Peter Dutton and his Liberal colleagues are urging the Australian people to deny First Nations people recognition in the Constitution as the original occupants of the land. If they succeed, it will be a time of great sorrow for our country and its Indigenous people.
Dutton’s Liberals will claim their policy is to support constitutional recognition of First Nations people, just not in this referendum. How much longer do Liberals expect the descendants of the original inhabitants of the continent to wait?
To his dying days, Bob Hawke expressed as his greatest regret his failure to achieve constitutional recognition of the continent’s original inhabitants.
We the people left it to the High Court to end the absurd notion of terra annulus – that despite First Nations people having occupied the Australian continent for some 60,000 years, nobody lived here before Captain Cook set foot on the land.
Even when the High Court did what the political class wouldn’t, Paul Keating needed all his guile and perseverance to push the Native Title Act though the Australian Senate against the trenchant opposition of the Liberal and National parties.
The Coalition’s decision to just say no to the referendum on the Voice would ordinarily sound its death knell. No referendum in which a no case was mounted by a major political party has succeeded.
But this time might be different; it is possible that Dutton’s belligerence will drive undecided voters into the yes camp. After all, Dutton recently presided over the first loss of a byelection by a federal opposition to a government in more than a century.
And he has failed to persuade several state Liberal leaders to his cause of opposing the referendum, including their sole premier, Tasmania’s Jeremy Rockliff, who will campaign for the yes case alongside prime minister Albanese.
In the lead-up to their party-room meeting, senior Liberals were alluding to a change of a few words in the referendum question, relating to executive government, being sufficient to get them across the line in support of a yes vote. But the Dutton-led party room decided it was much simpler to just say no.

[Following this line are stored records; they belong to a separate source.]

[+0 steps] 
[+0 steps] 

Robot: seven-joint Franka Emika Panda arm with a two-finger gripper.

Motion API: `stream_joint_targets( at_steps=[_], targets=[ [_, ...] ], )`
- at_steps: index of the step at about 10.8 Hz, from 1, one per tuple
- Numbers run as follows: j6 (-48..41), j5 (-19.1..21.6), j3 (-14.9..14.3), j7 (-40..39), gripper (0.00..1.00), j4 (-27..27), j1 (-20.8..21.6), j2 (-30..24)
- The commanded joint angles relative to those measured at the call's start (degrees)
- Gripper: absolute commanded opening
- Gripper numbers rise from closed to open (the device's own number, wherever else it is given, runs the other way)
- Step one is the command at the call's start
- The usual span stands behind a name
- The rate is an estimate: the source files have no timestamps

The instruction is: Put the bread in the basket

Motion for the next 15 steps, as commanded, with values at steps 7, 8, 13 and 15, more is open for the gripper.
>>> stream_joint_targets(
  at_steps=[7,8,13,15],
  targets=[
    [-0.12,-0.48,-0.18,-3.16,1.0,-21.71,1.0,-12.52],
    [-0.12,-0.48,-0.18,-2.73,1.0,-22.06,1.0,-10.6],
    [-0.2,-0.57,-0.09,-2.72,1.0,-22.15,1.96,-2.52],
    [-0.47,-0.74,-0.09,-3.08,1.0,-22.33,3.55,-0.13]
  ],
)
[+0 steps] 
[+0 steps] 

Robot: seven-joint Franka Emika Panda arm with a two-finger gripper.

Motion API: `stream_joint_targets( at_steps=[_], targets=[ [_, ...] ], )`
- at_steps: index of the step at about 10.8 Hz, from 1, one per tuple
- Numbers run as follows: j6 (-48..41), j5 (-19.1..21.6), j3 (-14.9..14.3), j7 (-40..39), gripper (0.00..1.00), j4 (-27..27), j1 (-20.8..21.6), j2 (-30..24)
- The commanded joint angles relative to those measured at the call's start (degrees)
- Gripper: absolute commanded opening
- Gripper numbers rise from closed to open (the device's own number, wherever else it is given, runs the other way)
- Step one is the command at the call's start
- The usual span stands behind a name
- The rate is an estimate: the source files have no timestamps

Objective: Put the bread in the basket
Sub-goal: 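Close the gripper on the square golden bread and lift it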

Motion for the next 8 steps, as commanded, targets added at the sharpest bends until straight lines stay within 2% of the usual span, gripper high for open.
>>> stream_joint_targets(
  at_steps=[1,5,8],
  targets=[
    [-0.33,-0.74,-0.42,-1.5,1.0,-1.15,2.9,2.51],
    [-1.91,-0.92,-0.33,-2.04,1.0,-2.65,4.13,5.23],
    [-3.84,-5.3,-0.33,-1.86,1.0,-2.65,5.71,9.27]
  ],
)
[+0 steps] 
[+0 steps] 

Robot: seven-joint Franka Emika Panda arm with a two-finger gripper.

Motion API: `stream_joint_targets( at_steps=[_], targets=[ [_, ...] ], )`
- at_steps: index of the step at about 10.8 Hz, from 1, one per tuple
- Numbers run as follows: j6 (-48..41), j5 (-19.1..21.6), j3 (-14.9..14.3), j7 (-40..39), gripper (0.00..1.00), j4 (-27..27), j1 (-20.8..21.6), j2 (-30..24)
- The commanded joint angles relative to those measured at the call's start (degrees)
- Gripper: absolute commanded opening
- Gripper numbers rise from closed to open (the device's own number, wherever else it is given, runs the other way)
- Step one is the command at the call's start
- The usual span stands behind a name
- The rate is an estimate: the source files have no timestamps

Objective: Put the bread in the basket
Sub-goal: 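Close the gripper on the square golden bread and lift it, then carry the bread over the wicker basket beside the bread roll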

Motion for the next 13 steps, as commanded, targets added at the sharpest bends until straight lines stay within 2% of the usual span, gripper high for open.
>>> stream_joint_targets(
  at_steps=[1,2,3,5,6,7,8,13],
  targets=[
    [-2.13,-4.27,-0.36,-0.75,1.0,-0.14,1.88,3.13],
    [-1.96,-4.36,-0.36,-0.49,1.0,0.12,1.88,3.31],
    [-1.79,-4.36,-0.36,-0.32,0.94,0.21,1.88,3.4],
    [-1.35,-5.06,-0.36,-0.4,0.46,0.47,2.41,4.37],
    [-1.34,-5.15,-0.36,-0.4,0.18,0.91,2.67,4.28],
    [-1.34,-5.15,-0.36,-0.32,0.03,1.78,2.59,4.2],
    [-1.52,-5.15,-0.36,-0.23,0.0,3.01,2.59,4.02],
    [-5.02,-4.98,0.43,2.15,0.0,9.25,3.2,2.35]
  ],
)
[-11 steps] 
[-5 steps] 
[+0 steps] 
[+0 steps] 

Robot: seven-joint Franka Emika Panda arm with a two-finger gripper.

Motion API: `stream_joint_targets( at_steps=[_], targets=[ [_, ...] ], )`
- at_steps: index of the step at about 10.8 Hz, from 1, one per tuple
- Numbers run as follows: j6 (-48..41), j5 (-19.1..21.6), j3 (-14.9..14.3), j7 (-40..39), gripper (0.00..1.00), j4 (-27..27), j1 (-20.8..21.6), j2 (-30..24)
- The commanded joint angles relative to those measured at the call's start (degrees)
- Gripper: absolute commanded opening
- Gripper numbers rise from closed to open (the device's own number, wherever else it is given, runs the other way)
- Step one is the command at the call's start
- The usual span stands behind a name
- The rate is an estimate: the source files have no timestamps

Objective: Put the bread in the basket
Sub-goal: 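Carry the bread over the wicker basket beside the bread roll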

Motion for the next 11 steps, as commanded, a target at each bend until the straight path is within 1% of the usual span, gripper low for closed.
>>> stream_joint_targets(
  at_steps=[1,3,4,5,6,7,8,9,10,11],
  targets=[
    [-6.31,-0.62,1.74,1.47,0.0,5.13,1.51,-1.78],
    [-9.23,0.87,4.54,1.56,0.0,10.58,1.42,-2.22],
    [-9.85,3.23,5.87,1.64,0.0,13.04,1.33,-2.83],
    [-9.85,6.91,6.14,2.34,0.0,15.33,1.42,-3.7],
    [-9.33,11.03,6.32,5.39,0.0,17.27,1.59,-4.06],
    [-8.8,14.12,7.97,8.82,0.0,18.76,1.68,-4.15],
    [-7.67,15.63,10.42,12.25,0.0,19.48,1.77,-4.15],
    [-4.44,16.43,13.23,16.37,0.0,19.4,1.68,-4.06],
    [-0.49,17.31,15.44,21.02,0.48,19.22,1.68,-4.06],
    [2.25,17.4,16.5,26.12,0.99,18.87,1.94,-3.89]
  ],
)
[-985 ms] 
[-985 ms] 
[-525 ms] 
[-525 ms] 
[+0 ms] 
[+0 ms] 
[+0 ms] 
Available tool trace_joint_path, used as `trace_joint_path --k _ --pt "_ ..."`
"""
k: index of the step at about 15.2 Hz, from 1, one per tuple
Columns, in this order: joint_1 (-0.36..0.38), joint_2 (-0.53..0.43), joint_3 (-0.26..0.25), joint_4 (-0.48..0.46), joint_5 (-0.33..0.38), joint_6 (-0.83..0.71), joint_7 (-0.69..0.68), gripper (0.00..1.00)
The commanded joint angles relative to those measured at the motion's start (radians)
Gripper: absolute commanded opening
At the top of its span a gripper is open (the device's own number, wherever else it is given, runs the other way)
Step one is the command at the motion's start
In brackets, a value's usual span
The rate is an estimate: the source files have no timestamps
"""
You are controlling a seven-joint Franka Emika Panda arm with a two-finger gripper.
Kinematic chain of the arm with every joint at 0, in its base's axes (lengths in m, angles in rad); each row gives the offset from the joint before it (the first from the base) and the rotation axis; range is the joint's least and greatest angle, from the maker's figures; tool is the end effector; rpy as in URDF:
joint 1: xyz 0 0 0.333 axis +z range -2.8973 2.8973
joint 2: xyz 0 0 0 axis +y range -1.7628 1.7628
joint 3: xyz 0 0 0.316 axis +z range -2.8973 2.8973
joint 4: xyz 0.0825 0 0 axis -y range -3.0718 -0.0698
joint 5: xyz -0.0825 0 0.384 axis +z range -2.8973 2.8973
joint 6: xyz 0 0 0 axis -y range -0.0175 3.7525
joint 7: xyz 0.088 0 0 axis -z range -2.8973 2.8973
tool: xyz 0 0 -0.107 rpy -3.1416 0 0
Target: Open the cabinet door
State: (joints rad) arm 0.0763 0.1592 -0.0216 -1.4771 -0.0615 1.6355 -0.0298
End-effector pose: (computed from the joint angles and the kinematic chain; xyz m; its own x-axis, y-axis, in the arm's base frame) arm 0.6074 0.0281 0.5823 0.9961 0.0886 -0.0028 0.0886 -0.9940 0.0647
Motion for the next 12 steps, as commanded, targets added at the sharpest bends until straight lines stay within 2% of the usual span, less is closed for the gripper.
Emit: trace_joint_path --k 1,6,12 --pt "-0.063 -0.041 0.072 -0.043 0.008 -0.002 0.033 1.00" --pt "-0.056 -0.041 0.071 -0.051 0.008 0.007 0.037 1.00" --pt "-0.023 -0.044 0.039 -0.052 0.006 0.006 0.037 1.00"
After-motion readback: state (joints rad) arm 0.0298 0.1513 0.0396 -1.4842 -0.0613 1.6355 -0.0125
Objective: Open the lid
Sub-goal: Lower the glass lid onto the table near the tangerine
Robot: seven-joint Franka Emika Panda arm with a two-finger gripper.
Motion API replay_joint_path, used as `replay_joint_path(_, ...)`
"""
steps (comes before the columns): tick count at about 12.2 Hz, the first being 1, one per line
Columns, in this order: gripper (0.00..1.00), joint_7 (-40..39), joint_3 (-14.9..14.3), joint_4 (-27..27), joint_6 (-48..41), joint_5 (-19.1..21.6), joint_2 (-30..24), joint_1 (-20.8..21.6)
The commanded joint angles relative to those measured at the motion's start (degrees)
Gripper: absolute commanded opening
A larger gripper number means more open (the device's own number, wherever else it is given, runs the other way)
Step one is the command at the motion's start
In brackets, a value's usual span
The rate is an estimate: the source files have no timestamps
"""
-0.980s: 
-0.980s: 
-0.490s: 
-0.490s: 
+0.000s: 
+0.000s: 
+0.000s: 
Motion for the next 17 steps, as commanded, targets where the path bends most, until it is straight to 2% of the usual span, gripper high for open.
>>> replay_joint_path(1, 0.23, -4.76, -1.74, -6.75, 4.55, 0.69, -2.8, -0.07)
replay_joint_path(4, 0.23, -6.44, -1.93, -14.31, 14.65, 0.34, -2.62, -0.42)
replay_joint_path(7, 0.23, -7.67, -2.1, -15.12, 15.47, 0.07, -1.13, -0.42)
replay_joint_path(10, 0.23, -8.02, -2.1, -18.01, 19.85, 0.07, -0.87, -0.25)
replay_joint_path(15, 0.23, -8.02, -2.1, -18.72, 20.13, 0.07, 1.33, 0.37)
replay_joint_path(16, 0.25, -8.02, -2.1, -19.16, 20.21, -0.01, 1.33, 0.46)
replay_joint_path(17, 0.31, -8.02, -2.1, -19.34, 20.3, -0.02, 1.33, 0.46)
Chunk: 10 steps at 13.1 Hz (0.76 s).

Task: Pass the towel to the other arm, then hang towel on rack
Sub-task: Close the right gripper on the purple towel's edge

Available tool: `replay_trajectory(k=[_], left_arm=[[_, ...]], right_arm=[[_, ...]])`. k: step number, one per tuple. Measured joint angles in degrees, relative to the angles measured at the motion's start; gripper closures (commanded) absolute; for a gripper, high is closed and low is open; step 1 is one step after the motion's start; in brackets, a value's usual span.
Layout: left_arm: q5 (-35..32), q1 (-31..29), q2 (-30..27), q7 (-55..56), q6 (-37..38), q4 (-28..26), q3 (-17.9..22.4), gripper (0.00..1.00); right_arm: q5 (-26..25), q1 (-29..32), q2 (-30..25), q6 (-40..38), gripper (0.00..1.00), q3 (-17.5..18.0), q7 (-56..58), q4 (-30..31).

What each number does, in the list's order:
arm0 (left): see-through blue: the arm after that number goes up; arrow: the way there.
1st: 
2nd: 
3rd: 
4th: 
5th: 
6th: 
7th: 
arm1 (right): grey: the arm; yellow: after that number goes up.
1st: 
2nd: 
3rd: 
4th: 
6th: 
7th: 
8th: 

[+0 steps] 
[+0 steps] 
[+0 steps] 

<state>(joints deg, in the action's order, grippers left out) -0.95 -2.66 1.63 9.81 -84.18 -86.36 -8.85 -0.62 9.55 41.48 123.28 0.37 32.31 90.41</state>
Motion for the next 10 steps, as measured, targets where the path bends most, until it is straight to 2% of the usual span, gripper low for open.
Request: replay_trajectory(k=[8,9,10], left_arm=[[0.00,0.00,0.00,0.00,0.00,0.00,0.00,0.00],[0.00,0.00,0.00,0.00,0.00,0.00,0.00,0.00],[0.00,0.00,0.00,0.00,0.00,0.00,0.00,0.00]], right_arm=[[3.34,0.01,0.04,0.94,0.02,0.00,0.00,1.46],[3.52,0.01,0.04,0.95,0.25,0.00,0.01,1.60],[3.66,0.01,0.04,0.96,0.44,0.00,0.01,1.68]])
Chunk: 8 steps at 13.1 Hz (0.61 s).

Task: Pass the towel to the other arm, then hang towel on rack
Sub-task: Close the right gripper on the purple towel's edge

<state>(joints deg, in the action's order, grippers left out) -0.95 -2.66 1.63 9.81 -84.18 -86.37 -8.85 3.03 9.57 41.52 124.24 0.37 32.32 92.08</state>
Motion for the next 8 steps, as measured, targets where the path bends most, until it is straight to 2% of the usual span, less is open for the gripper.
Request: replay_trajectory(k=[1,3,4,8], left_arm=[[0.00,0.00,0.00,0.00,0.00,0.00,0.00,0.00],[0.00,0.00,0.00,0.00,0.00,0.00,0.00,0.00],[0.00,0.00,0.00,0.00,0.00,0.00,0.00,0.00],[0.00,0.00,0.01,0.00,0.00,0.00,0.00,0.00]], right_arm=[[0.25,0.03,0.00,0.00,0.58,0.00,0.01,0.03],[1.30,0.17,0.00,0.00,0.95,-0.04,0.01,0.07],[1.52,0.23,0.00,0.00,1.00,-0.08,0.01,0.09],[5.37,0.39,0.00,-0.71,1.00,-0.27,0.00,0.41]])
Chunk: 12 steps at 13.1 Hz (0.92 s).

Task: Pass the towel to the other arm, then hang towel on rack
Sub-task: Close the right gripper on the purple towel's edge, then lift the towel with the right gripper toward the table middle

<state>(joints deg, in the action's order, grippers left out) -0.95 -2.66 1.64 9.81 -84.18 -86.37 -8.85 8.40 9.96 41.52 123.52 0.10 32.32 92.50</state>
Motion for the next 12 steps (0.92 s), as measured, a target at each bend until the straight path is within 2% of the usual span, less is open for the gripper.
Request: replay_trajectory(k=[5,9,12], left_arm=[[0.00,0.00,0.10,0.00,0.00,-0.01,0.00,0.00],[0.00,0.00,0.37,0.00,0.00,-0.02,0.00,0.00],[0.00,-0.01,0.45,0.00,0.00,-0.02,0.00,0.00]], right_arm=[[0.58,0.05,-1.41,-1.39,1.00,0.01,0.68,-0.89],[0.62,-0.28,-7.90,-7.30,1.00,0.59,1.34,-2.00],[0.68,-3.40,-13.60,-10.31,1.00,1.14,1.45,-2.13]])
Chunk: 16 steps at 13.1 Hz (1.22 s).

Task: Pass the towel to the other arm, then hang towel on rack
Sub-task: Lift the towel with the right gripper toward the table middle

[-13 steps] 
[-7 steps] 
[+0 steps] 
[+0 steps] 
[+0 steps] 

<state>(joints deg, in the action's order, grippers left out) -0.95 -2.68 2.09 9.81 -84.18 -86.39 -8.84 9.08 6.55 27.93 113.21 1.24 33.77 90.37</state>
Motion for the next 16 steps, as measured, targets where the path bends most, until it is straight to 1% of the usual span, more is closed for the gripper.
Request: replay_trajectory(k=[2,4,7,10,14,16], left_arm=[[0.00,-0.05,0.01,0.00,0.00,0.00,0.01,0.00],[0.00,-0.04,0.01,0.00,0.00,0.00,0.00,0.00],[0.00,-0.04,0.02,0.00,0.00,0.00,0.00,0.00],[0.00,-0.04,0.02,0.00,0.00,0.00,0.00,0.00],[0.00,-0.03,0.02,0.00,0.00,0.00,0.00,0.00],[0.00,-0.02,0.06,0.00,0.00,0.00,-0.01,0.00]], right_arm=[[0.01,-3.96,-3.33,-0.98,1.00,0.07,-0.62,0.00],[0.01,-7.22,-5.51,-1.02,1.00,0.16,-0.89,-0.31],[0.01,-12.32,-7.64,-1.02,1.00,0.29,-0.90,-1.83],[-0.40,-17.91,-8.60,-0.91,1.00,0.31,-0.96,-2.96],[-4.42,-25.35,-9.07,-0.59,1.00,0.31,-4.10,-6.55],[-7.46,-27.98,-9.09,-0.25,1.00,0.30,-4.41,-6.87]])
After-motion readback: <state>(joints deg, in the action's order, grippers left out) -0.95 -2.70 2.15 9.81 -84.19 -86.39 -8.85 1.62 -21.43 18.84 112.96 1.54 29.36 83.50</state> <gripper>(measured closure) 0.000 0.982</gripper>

If Dutton had a sound record on promoting harmony, he might have been able to mount an argument that he had given the referendum thorough consideration and reluctantly came down on the side of opposing it.
But Dutton walked out on the Apology in 2008. He inserted himself into the Victorian state election of 2018 by claiming Melburnians wouldn’t go out to dinner for fear of being attacked by African gangs.
Equally absurd was Dutton’s claim that legislation to facilitate the medical evacuation of sick asylum seekers from Manus Island and Nauru would cause Australians to be “kicked off” public hospital waiting lists.
And Dutton alienated Australian Chinese voters in the 2022 federal election by warning that Australia should prepare for war with China.
Dutton and his Queensland Liberal colleagues won’t counter the threat from One Nation in the state’s regional seats by mimicking One Nation policies.
But in the hope of out-manoeuvring One Nation, the Liberal leadership has created grave risks of re-election for the remnants of the moderates, including frontbenchers Paul Fletcher and Julian Leeser.
Also at risk from Teal, Green and Labor candidates are Alex Hawke and Michael Sukkar, and up to five backbenchers in Melbourne and Adelaide.
Perhaps Dutton’s Liberals are relying on a change in the sentiment that was evident in the Aston byelection, where voters did not blame the Albanese government for rising interest rates and living costs.
At some stage such a change might happen, but the Reserve Bank Board’s decision last Tuesday to pause the cash rate signals its reluctance to go hard with further rate hikes.
Young voters enduring the rental crisis might consider punishing Labor, but they are unlikely to view the Liberals as the solution, instead turning in even greater numbers to the Greens.
Arguing about the wording of the referendum question is straight out of the conservative playbook. Step one: demand ever more detail. Step two: if lots of detail is provided, say “if you don’t understand it don’t vote for it.”
Dutton’s manoeuvre is best understood as an attempt to keep the Parliamentary Liberal Party together, even if it is ultimately at the party’s expense. Already Tasmanian MP Bridget Archer has spoken out and more are sure to follow as the referendum campaign heats up.
Returning to the Hawke era, in the late-1980s the Liberal Party ran a series of advertisements with the tag line: “The answer is Liberal.” Hawke’s response was: “If the answer is Liberal, it must have been a silly bloody question.”
More than 30 years later, with their bloody-minded opposition for opposition’s sake, Dutton’s Liberals are inviting the same response.
Craig Emerson is managing director of Emerson Economics. He is director of the APEC Study Centre at RMIT University, a visiting fellow at the ANU and adjunct professor at Victoria University’s College of Business.